- _Data supplied_
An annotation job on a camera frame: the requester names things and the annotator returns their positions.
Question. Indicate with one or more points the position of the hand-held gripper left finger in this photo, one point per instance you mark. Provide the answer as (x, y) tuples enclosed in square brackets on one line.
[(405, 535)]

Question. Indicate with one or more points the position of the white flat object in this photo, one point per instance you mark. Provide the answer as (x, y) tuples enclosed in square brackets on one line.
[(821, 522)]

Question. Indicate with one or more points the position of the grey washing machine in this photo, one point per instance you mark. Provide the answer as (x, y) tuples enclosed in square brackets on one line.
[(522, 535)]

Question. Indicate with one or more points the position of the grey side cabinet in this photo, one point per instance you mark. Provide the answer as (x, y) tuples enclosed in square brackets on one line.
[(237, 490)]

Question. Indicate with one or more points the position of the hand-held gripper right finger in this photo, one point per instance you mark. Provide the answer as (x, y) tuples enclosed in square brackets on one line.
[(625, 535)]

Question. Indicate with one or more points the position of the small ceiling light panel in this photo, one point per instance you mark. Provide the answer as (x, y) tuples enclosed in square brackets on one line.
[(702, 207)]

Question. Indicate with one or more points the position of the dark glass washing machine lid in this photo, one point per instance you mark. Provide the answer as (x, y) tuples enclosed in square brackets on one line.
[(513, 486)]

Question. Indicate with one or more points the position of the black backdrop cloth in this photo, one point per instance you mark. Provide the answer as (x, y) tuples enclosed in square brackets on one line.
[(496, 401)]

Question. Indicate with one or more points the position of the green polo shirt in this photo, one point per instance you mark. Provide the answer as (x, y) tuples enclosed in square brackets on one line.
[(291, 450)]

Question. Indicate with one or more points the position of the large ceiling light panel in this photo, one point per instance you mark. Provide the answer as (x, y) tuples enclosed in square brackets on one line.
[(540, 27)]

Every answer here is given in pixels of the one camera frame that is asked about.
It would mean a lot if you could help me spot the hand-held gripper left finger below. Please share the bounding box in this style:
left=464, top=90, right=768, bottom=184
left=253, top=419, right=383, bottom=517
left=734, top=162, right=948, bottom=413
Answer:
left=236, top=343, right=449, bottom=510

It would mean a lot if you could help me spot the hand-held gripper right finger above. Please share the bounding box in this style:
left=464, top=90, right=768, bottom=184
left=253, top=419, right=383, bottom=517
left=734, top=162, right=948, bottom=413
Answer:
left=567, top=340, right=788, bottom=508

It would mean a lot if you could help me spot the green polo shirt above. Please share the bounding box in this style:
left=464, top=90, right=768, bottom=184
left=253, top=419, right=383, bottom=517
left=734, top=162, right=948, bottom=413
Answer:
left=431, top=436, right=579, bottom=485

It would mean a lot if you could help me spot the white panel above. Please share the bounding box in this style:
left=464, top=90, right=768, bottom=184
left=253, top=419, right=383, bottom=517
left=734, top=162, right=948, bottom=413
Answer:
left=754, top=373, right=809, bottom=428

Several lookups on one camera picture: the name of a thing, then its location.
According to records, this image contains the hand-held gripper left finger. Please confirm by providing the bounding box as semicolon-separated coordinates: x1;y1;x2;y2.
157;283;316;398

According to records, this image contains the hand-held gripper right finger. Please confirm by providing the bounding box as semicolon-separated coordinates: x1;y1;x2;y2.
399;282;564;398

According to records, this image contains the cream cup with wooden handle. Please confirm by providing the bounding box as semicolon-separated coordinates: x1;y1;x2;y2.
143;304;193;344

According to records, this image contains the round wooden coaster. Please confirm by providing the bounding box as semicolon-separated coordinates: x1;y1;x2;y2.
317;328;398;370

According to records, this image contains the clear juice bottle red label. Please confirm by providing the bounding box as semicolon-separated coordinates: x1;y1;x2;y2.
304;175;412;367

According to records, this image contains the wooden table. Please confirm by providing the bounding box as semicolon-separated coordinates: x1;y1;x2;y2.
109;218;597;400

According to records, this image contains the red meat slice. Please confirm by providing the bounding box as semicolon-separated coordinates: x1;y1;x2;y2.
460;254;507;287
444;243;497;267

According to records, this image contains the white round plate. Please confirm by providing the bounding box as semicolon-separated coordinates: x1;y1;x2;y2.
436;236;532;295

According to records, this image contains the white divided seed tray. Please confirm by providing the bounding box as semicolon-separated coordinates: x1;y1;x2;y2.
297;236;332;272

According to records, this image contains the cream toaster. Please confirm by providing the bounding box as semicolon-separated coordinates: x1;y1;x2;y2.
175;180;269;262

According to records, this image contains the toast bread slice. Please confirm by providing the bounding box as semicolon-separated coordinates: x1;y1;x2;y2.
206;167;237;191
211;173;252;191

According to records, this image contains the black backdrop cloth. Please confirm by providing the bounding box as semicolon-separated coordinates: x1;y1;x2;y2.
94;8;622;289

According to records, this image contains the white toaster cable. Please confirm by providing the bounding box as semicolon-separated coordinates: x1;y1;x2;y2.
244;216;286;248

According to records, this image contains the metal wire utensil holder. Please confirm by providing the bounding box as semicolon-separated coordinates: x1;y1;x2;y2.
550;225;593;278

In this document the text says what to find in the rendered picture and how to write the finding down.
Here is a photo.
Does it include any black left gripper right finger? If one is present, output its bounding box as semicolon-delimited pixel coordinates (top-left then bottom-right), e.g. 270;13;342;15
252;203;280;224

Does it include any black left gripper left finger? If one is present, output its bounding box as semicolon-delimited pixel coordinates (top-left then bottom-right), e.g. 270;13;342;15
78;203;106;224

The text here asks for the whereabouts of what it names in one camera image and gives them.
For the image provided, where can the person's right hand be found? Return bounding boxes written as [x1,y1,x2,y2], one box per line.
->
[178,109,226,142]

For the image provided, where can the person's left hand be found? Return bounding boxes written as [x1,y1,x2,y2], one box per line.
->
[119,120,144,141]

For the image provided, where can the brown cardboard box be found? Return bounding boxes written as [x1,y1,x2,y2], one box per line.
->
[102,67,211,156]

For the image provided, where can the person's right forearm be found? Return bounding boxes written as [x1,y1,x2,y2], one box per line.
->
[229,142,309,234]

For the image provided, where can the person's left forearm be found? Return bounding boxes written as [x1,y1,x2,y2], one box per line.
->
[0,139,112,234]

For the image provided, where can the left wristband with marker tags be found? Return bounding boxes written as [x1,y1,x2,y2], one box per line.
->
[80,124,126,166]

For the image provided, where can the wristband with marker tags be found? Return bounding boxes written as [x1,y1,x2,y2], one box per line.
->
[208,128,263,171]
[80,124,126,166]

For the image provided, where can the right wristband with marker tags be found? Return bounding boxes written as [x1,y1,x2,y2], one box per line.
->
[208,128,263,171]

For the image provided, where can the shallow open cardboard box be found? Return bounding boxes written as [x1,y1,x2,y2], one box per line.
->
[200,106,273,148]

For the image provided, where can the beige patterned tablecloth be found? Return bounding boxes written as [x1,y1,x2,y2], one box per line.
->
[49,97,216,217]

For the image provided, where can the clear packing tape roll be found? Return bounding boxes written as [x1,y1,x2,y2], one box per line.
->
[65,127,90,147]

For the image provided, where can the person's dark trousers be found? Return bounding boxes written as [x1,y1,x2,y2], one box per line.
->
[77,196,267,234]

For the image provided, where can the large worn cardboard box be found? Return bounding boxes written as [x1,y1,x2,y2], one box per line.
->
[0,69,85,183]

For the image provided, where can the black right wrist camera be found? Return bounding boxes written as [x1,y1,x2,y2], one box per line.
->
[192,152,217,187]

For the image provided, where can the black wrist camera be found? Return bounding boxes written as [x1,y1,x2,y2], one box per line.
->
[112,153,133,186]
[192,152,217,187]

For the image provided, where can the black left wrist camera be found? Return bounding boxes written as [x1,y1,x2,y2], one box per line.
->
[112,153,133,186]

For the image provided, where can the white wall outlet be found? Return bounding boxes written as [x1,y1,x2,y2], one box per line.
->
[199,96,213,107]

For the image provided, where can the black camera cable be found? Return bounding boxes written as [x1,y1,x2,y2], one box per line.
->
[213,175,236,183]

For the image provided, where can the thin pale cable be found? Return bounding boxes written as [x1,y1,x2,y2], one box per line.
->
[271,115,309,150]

- _What you will do_
Reproduce exactly what appears from the line containing "For the image provided, where can the black left" down to the final line of the data.

- _Answer to this exercise_
For the image provided, where can the black left wrist camera be found? Return bounding boxes written as [x1,y1,x2,y2], one box per line.
->
[112,153,133,186]

For the image provided, where can the white wall outlet be found? Return bounding boxes written as [x1,y1,x2,y2], one box per line.
->
[199,96,213,107]

For the image provided, where can the black camera cable be found? Return bounding boxes written as [x1,y1,x2,y2], one box per line.
->
[213,175,236,183]

For the image provided, where can the thin pale cable be found? Return bounding boxes written as [x1,y1,x2,y2], one box per line.
->
[271,115,309,150]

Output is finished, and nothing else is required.